[EXERCISE DETAILS]
Present the data once more in exactly its original form.

[DATA BLOCK]

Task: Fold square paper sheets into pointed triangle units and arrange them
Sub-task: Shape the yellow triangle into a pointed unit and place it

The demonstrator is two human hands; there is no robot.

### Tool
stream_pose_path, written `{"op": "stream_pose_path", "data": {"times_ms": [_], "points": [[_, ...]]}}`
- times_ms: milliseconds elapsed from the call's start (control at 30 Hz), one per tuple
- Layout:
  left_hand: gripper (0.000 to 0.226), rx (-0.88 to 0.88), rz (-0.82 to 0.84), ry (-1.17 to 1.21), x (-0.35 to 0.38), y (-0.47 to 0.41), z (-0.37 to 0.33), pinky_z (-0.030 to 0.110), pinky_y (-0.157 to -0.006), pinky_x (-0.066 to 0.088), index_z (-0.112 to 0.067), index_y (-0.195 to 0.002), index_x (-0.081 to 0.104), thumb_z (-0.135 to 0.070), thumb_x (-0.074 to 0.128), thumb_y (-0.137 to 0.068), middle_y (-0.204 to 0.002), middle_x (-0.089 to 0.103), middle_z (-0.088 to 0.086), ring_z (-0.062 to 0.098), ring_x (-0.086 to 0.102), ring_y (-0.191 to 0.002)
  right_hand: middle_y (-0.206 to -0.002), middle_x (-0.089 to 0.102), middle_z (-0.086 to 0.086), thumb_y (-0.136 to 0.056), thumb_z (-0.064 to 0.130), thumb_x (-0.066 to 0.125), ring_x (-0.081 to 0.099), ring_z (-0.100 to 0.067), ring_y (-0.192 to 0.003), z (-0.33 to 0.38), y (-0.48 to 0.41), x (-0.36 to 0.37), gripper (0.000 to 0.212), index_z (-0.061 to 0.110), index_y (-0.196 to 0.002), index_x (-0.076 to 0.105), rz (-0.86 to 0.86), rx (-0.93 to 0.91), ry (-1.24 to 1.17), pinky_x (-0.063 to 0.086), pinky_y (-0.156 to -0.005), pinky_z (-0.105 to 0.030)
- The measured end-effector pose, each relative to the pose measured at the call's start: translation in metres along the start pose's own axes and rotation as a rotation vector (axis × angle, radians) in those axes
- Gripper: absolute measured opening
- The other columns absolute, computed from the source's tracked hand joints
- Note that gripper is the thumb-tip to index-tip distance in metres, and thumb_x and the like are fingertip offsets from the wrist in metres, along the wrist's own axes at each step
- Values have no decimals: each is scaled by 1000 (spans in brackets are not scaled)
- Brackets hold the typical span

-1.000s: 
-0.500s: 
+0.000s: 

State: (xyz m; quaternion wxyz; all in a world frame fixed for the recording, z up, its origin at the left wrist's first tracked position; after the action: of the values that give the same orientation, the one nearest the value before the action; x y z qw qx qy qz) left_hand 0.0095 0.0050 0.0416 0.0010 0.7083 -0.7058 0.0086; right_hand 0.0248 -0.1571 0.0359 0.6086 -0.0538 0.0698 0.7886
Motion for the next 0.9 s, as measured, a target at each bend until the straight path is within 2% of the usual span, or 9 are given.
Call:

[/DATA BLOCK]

[EXERCISE SOLUTION]
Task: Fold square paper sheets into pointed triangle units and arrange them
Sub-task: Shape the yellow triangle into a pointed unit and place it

The demonstrator is two human hands; there is no robot.

### Tool
stream_pose_path, written `{"op": "stream_pose_path", "data": {"times_ms": [_], "points": [[_, ...]]}}`
- times_ms: milliseconds elapsed from the call's start (control at 30 Hz), one per tuple
- Layout:
  left_hand: gripper (0.000 to 0.226), rx (-0.88 to 0.88), rz (-0.82 to 0.84), ry (-1.17 to 1.21), x (-0.35 to 0.38), y (-0.47 to 0.41), z (-0.37 to 0.33), pinky_z (-0.030 to 0.110), pinky_y (-0.157 to -0.006), pinky_x (-0.066 to 0.088), index_z (-0.112 to 0.067), index_y (-0.195 to 0.002), index_x (-0.081 to 0.104), thumb_z (-0.135 to 0.070), thumb_x (-0.074 to 0.128), thumb_y (-0.137 to 0.068), middle_y (-0.204 to 0.002), middle_x (-0.089 to 0.103), middle_z (-0.088 to 0.086), ring_z (-0.062 to 0.098), ring_x (-0.086 to 0.102), ring_y (-0.191 to 0.002)
  right_hand: middle_y (-0.206 to -0.002), middle_x (-0.089 to 0.102), middle_z (-0.086 to 0.086), thumb_y (-0.136 to 0.056), thumb_z (-0.064 to 0.130), thumb_x (-0.066 to 0.125), ring_x (-0.081 to 0.099), ring_z (-0.100 to 0.067), ring_y (-0.192 to 0.003), z (-0.33 to 0.38), y (-0.48 to 0.41), x (-0.36 to 0.37), gripper (0.000 to 0.212), index_z (-0.061 to 0.110), index_y (-0.196 to 0.002), index_x (-0.076 to 0.105), rz (-0.86 to 0.86), rx (-0.93 to 0.91), ry (-1.24 to 1.17), pinky_x (-0.063 to 0.086), pinky_y (-0.156 to -0.005), pinky_z (-0.105 to 0.030)
- The measured end-effector pose, each relative to the pose measured at the call's start: translation in metres along the start pose's own axes and rotation as a rotation vector (axis × angle, radians) in those axes
- Gripper: absolute measured opening
- The other columns absolute, computed from the source's tracked hand joints
- Note that gripper is the thumb-tip to index-tip distance in metres, and thumb_x and the like are fingertip offsets from the wrist in metres, along the wrist's own axes at each step
- Values have no decimals: each is scaled by 1000 (spans in brackets are not scaled)
- Brackets hold the typical span

-1.000s: 
-0.500s: 
+0.000s: 

State: (xyz m; quaternion wxyz; all in a world frame fixed for the recording, z up, its origin at the left wrist's first tracked position; after the action: of the values that give the same orientation, the one nearest the value before the action; x y z qw qx qy qz) left_hand 0.0095 0.0050 0.0416 0.0010 0.7083 -0.7058 0.0086; right_hand 0.0248 -0.1571 0.0359 0.6086 -0.0538 0.0698 0.7886
Motion for the next 0.9 s, as measured, a target at each bend until the straight path is within 2% of the usual span, or 9 are given.
Call:

No further output is needed for the exercise.